Your goal — Within the following material, tally each line that contains the string "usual". Give the tally only.

Information shown —
==========
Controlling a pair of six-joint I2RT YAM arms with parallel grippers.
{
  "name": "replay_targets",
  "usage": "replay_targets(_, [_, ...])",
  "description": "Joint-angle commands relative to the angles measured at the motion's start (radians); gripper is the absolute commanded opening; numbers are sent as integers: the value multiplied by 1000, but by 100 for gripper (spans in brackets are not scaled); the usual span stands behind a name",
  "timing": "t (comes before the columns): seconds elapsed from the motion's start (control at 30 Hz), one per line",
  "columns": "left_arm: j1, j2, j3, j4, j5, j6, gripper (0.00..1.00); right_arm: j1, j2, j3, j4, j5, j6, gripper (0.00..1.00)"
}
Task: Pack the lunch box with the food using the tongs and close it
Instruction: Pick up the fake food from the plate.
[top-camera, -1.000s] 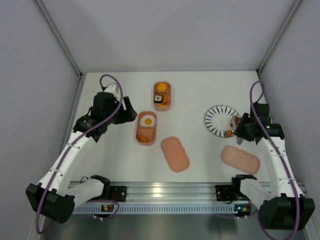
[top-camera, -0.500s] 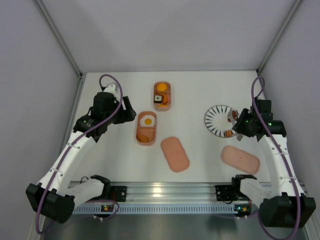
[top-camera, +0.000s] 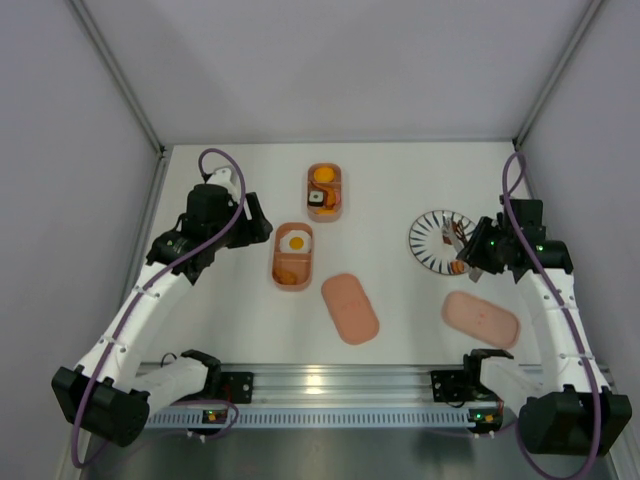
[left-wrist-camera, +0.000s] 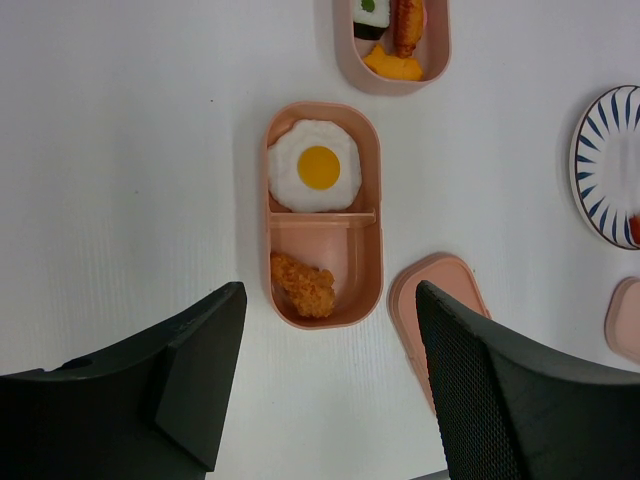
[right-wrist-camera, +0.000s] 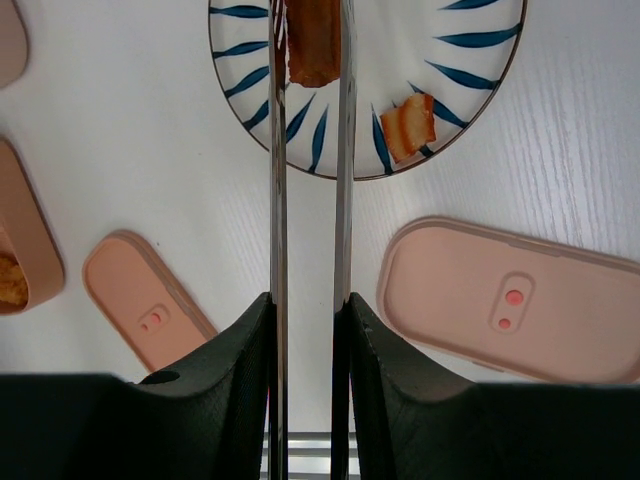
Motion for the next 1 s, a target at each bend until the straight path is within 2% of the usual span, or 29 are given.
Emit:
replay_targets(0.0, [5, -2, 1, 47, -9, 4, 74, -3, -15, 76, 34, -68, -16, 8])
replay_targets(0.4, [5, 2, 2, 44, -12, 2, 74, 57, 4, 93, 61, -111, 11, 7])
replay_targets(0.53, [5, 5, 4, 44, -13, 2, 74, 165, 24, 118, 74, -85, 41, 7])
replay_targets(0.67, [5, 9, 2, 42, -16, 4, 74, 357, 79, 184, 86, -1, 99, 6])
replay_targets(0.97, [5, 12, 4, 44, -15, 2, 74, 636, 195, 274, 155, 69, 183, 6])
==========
Reply to the exercise — 2